• _Your objective_: Scan the data, and whenever a line contains "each", copy it.

• _Extracted entries_:
=== Begin Enclosure ===

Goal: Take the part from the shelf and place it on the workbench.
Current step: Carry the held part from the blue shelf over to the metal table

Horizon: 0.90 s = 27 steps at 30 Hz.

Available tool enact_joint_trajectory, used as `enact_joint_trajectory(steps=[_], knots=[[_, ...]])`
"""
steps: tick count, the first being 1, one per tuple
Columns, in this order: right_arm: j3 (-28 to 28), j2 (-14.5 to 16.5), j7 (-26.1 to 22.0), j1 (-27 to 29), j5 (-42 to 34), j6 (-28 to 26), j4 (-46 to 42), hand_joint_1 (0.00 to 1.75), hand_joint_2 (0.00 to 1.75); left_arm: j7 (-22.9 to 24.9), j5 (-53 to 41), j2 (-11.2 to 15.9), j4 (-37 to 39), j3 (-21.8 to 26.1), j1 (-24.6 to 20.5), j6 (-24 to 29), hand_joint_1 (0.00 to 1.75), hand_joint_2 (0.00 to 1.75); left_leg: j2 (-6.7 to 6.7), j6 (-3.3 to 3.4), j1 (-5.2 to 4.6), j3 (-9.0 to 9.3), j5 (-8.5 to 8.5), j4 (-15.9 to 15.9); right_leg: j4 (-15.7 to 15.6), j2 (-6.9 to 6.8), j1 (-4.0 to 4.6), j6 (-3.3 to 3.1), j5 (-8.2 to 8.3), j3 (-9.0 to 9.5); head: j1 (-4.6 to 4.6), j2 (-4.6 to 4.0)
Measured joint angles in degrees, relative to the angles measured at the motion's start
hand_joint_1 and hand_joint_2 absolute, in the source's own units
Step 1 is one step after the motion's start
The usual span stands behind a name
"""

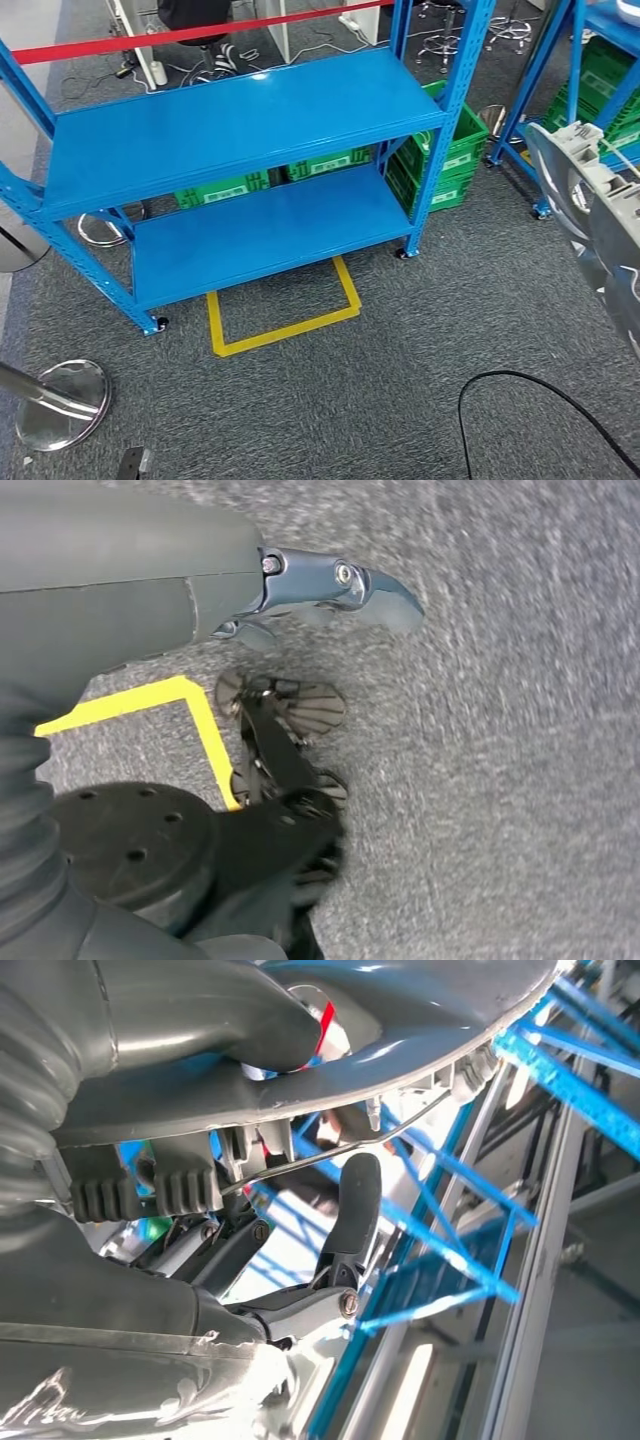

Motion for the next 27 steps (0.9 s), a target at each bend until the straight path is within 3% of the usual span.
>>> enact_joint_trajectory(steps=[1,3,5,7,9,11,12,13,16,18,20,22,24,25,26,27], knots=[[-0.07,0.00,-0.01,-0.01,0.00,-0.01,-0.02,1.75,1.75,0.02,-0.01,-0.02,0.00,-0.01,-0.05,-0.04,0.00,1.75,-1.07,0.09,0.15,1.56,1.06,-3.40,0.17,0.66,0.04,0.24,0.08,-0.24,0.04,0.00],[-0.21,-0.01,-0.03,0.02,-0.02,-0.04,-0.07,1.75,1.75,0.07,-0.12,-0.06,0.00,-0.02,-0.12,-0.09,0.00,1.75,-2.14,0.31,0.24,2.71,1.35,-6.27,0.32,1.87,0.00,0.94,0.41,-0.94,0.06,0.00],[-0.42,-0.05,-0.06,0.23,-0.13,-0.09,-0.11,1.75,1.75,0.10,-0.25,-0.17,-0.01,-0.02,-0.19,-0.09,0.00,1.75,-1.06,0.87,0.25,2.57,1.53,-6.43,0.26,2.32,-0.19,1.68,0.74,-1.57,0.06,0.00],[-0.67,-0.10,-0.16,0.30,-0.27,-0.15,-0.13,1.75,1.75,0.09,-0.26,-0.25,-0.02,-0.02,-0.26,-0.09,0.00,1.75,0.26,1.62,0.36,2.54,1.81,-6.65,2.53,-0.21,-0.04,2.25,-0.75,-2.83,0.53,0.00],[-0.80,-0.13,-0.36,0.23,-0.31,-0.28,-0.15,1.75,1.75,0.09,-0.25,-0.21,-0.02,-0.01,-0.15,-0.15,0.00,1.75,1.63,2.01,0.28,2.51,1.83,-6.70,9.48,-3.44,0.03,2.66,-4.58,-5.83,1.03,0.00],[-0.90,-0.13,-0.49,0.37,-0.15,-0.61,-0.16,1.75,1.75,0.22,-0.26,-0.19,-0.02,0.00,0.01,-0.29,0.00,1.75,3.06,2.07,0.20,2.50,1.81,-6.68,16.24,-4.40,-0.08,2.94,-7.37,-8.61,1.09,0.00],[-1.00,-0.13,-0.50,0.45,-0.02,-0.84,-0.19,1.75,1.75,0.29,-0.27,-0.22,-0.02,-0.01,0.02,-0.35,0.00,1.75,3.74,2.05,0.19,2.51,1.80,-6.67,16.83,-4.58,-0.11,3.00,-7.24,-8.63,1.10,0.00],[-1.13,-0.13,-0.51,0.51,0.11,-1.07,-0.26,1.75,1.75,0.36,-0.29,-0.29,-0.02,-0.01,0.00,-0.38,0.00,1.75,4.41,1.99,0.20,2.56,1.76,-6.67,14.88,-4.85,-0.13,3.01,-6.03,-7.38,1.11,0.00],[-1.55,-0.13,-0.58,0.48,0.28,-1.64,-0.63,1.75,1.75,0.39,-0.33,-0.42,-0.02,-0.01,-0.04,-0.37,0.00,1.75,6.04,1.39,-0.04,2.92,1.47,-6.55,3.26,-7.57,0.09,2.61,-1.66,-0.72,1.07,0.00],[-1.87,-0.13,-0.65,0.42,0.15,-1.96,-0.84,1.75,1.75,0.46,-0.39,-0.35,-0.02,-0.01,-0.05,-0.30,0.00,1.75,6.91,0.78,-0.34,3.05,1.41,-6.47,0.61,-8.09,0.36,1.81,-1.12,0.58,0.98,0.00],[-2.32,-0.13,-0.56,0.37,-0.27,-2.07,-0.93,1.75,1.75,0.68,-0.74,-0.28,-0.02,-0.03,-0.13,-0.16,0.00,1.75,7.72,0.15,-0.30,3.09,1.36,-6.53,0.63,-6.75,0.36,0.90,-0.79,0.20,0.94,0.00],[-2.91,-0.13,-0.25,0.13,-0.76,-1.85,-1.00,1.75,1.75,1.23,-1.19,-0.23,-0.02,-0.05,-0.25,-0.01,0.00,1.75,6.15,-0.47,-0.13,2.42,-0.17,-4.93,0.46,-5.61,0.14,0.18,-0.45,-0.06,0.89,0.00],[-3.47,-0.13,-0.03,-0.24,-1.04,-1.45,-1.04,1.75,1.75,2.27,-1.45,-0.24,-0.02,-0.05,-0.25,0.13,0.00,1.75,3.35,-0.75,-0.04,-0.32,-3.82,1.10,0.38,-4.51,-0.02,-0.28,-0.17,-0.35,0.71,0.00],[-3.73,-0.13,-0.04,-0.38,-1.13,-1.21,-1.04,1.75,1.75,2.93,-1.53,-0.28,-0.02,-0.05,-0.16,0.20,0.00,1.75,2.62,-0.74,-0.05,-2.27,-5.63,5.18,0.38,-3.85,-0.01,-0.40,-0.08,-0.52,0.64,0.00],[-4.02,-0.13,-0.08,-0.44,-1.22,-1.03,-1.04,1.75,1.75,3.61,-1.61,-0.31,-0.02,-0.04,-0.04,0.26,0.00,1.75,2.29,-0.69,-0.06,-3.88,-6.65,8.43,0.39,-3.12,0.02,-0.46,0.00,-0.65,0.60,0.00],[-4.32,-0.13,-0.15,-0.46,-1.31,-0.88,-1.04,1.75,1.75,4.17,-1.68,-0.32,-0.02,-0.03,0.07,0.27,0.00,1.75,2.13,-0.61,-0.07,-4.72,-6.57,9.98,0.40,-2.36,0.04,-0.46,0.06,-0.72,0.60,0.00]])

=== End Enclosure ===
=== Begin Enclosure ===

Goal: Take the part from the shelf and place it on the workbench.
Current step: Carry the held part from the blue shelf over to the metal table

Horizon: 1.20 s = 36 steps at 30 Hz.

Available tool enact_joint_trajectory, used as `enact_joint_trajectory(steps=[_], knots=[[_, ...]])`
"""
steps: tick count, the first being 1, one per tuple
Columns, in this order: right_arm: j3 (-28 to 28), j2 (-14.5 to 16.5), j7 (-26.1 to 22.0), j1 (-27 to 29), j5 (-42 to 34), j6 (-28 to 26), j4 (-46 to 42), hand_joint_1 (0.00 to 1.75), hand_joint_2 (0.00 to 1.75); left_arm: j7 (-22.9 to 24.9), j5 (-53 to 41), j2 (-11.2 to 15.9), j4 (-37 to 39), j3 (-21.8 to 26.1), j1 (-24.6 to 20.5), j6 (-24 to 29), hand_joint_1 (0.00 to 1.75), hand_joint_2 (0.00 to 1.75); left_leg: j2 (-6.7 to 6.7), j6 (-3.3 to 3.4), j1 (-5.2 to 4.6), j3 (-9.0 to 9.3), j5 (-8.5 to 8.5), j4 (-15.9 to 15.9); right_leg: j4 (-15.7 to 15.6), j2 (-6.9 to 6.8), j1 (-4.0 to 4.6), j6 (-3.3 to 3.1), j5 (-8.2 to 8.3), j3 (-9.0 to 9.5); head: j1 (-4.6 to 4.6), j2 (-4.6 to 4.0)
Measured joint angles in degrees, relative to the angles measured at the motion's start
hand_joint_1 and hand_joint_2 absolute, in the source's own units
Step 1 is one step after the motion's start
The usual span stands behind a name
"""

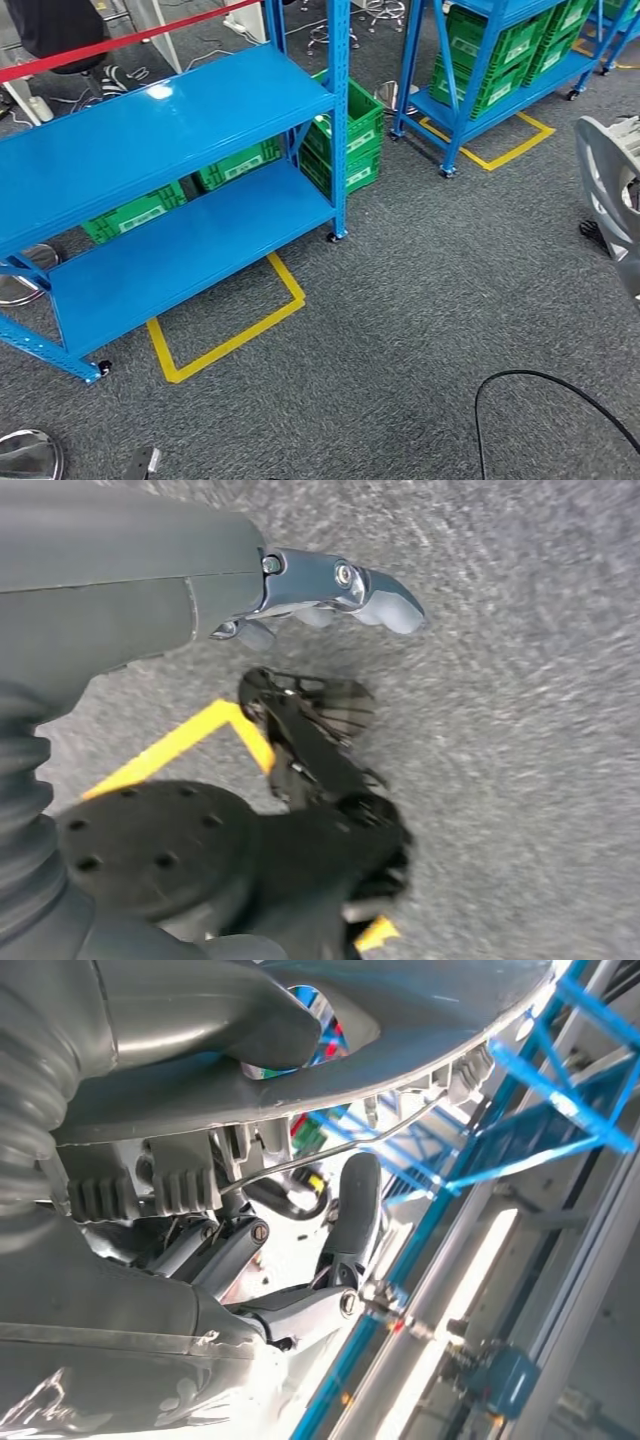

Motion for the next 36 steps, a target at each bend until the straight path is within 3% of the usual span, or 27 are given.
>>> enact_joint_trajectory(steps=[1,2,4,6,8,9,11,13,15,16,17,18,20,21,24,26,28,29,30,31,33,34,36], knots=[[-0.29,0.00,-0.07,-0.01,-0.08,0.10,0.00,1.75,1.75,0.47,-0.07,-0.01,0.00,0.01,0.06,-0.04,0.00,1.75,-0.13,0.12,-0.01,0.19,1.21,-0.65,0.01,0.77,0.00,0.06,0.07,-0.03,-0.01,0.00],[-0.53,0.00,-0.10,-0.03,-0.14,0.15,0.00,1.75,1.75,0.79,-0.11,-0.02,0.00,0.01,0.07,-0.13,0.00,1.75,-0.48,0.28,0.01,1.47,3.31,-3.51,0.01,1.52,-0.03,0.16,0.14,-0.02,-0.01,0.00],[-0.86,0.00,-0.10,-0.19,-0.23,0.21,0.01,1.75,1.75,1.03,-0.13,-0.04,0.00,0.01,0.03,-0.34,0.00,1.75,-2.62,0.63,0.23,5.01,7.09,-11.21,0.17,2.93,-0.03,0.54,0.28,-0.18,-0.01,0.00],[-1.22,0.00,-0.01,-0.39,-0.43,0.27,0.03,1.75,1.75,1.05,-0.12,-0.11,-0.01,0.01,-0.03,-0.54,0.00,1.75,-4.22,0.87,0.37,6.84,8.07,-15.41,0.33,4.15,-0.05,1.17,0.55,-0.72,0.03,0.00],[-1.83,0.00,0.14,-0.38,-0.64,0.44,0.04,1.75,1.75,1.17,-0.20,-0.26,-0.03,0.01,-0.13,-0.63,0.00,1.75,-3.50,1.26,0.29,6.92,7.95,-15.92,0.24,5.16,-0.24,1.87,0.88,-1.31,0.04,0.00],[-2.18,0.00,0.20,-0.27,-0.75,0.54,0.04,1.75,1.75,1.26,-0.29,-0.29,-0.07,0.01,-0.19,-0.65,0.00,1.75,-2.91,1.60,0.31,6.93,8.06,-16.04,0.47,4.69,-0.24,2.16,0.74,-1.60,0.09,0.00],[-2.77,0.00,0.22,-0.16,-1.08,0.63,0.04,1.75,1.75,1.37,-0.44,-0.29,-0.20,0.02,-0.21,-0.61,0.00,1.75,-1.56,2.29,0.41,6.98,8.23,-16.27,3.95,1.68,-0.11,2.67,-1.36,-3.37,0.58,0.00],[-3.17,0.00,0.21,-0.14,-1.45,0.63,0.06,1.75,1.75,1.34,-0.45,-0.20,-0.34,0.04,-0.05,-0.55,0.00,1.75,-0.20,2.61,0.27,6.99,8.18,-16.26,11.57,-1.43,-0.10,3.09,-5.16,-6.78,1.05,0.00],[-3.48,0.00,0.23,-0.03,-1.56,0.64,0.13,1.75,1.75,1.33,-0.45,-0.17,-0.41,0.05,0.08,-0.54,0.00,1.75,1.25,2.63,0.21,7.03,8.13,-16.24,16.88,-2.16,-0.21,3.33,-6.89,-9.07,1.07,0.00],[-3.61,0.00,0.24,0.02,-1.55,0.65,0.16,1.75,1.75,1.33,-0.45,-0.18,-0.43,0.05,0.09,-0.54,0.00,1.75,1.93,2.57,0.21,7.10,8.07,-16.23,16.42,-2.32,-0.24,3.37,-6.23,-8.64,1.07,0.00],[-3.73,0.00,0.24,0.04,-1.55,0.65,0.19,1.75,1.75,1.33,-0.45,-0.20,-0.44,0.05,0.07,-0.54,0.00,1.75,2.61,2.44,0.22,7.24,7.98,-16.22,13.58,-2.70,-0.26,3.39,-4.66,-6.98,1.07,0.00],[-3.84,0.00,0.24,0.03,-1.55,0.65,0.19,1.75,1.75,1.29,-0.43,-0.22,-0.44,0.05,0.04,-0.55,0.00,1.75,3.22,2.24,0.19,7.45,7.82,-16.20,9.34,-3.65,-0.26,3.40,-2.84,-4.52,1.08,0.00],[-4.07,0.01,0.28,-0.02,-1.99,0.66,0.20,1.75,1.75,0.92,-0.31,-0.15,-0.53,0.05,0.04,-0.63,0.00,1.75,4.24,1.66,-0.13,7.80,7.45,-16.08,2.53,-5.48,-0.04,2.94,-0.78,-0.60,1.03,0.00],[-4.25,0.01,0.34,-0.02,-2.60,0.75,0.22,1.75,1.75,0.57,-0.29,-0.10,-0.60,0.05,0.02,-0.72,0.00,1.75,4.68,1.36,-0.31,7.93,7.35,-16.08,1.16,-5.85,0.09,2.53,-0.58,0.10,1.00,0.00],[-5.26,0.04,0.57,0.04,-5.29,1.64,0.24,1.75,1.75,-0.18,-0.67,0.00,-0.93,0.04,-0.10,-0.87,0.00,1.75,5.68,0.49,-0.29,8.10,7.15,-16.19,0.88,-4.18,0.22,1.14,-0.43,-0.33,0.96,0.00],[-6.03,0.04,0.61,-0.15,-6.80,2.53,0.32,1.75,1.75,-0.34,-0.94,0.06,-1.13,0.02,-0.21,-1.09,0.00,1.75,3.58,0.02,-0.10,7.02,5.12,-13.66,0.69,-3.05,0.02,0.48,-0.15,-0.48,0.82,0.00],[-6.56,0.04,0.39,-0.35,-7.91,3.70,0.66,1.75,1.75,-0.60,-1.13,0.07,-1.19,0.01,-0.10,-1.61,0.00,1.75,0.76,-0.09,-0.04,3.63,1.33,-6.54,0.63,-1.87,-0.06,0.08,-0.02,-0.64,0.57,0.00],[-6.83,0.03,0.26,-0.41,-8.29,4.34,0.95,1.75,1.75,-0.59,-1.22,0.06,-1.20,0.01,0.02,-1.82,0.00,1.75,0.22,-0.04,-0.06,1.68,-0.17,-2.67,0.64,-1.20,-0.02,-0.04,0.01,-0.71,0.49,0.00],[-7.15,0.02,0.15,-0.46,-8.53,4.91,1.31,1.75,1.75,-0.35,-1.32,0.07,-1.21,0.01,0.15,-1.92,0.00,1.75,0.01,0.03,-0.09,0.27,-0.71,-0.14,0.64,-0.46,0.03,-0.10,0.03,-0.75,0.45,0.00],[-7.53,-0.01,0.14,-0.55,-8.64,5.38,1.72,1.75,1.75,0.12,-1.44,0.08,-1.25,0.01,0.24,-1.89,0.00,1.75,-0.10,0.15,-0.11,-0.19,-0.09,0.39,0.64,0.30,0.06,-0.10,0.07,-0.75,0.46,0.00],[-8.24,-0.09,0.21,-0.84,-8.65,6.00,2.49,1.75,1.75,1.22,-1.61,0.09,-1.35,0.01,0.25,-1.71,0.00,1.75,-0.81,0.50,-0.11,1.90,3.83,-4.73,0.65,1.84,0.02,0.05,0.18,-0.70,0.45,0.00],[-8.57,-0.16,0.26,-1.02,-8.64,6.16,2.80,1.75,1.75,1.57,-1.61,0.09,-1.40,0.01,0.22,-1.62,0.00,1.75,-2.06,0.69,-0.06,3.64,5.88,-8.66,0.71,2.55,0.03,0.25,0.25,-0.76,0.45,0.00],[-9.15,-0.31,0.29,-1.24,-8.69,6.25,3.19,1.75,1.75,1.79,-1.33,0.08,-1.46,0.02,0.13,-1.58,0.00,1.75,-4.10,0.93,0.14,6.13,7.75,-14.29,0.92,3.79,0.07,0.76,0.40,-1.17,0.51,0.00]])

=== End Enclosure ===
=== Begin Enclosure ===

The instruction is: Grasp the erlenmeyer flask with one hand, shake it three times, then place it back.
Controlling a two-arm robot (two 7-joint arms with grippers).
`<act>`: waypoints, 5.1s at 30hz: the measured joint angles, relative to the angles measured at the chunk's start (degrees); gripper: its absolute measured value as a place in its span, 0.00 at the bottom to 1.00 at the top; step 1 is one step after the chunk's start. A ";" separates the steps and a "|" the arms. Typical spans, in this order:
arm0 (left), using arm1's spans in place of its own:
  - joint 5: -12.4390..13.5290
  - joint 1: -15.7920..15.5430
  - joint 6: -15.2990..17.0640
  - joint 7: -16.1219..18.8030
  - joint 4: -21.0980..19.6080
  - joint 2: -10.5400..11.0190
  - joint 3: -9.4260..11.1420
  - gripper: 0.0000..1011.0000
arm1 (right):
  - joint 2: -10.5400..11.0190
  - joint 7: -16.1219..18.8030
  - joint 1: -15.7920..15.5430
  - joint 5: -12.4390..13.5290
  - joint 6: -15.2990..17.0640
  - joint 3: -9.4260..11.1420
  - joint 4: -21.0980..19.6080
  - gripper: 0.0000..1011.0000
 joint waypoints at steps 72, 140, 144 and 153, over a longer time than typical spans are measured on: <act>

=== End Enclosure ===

• _Answer space_:
Motion for the next 27 steps (0.9 s), a target at each bend until the straight path is within 3% of the usual span.
Motion for the next 36 steps, a target at each bend until the straight path is within 3% of the usual span, or 27 are given.

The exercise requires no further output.